5.1 Where data is stored

Browser (client-side): Your UUID is stored in chrome.storage.sync and in chrome.storage.local (a cache of posts you've voted on, for instant UI feedback). Both storages are local to your browser and governed by Google Chrome's security model.
Backend database: Vote records (UUID + post code + timestamp + IP hash) are stored in a PostgreSQL database hosted on a cloud provider (currently Supabase/Railway). Only the minimum fields listed in §2.2 are stored; no other data is persisted.

5.2 Security measures

All communication between the Extension and our backend uses HTTPS/TLS.
The database is not publicly accessible and requires authenticated access.
IP addresses are hashed before database insertion; plain-text IPs never leave the server process.
Secrets (database credentials, API keys) are managed via environment variables and are never embedded in the Extension code.

5.3 Data retention

Vote records are retained indefinitely to maintain accurate historical dislike counts. Records associated with a deleted UUID are removed immediately upon a deletion request (see §6).

6. Your Rights & Choices

6.1 Access

You can view your anonymous UUID at any time by opening the Extension popup and looking at the "Your anonymous token" field.

6.2 Deletion

You have the right to delete all data associated with your UUID at any time:

Open the Extension popup by clicking its icon in the Chrome toolbar.
Click the "🗑️ Reset data" button.
Confirm the action in the dialog that appears.
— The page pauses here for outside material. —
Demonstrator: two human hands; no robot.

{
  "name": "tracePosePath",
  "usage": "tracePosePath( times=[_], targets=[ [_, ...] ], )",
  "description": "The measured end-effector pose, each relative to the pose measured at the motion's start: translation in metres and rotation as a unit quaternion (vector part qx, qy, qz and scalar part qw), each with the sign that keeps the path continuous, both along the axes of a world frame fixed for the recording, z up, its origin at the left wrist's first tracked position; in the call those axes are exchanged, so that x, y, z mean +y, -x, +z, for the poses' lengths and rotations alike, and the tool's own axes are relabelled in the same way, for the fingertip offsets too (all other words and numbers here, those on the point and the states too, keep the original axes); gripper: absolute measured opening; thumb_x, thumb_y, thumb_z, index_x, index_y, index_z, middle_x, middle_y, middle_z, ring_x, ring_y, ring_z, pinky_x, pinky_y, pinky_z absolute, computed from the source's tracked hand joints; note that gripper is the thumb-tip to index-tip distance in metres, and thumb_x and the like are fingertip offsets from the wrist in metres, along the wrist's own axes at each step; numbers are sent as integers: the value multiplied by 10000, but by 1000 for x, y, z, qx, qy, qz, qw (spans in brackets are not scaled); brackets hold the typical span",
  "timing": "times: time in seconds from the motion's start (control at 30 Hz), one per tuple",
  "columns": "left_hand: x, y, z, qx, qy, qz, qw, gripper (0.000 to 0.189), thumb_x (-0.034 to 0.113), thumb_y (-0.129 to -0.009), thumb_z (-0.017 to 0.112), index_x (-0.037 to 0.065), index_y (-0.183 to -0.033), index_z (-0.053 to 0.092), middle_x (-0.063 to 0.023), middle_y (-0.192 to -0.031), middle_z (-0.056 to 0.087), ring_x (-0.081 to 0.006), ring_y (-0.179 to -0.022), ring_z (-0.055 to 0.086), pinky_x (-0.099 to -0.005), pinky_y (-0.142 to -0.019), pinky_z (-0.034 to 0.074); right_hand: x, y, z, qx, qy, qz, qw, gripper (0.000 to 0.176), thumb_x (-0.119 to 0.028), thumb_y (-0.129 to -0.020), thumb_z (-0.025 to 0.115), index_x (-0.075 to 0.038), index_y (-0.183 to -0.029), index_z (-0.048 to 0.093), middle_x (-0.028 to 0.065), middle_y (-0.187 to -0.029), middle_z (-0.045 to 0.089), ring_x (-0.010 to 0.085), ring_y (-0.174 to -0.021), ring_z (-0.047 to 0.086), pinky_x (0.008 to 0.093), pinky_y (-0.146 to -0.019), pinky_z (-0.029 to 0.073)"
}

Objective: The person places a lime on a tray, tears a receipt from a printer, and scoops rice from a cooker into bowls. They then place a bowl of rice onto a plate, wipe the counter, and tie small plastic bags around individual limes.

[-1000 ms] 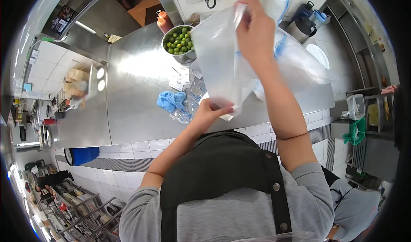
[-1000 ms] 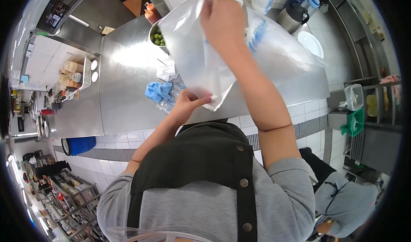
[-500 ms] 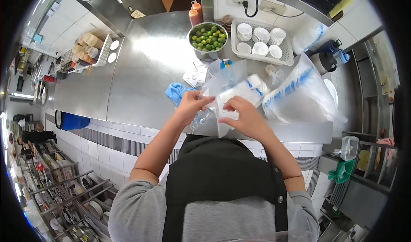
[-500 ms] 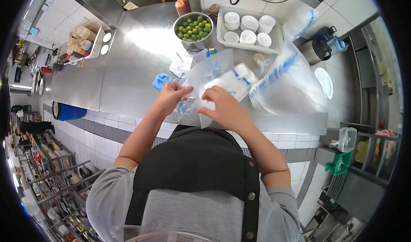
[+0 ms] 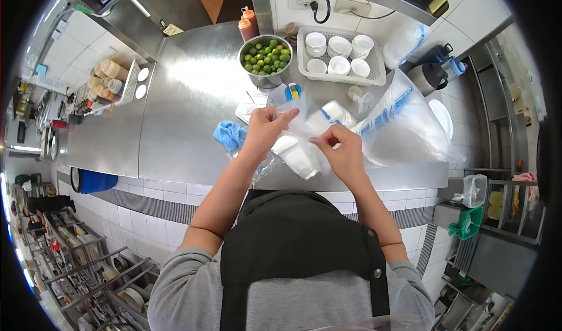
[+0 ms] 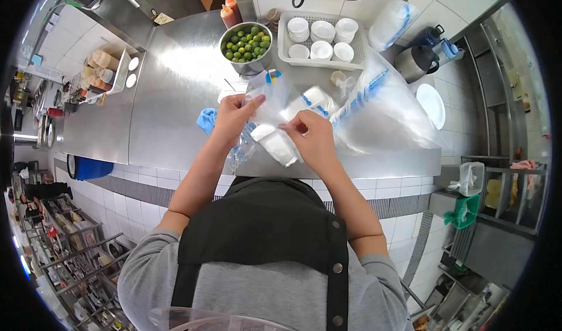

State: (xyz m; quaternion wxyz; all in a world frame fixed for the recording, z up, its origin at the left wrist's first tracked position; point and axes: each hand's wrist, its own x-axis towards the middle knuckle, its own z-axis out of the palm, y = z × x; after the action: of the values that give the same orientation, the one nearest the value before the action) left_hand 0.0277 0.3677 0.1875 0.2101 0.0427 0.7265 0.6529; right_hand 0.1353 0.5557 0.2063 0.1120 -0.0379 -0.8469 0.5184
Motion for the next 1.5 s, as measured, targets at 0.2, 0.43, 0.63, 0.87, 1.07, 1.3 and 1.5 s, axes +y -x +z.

This action permanently deletes all vote records linked to your UUID from our database and generates a new random UUID in your browser. This operation is irreversible.

Alternatively, you may request deletion by contacting us at merriban.tech@gmail.com with the subject "Data deletion request." Please include your UUID (visible in the popup) so we can locate your records. We will process deletion requests within 30 days.

6.3 Uninstalling the Extension

Uninstalling the Extension removes all locally stored data (UUID, voted-posts cache) from your browser. Vote records already submitted to our backend are not automatically removed on uninstall; use the Reset data button before uninstalling if you wish to remove them.

7. Third-Party Services

We use the following third-party infrastructure providers. These services process data only as necessary to operate our backend:

Supabase / PostgreSQL: database hosting. Data is stored within their infrastructure under their privacy policy.
Railway: backend application hosting. Their privacy policy applies to traffic passing through their platform.

We do not use advertising networks, analytics services (e.g., Google Analytics), social-media pixels, or any other tracking technology. No data is sold or shared with third parties for commercial purposes.

The Extension communicates only with our own backend (ig-dislike.onrender.com) and with Instagram's website (for page injection). It does not make requests to any other third-party server.

8. Children's Privacy

The Extension is not directed at children under the age of 13. We do not knowingly collect any information from children. If you believe a child has provided us with data, please contact us and we will delete it promptly.

9. Changes to This Policy

We may update this Privacy Policy from time to time. When we do, we will update the "Last updated" date at the top of this page. If we make material changes, we will note them prominently on this page for at least 30 days. Continued use of the Extension after changes become effective constitutes acceptance of the updated policy.

10. Contact Us

If you have questions, concerns, or requests regarding this Privacy Policy or your data, please contact us at:

📧 merriban.tech@gmail.com

We aim to respond to all privacy-related inquiries within 5 business days.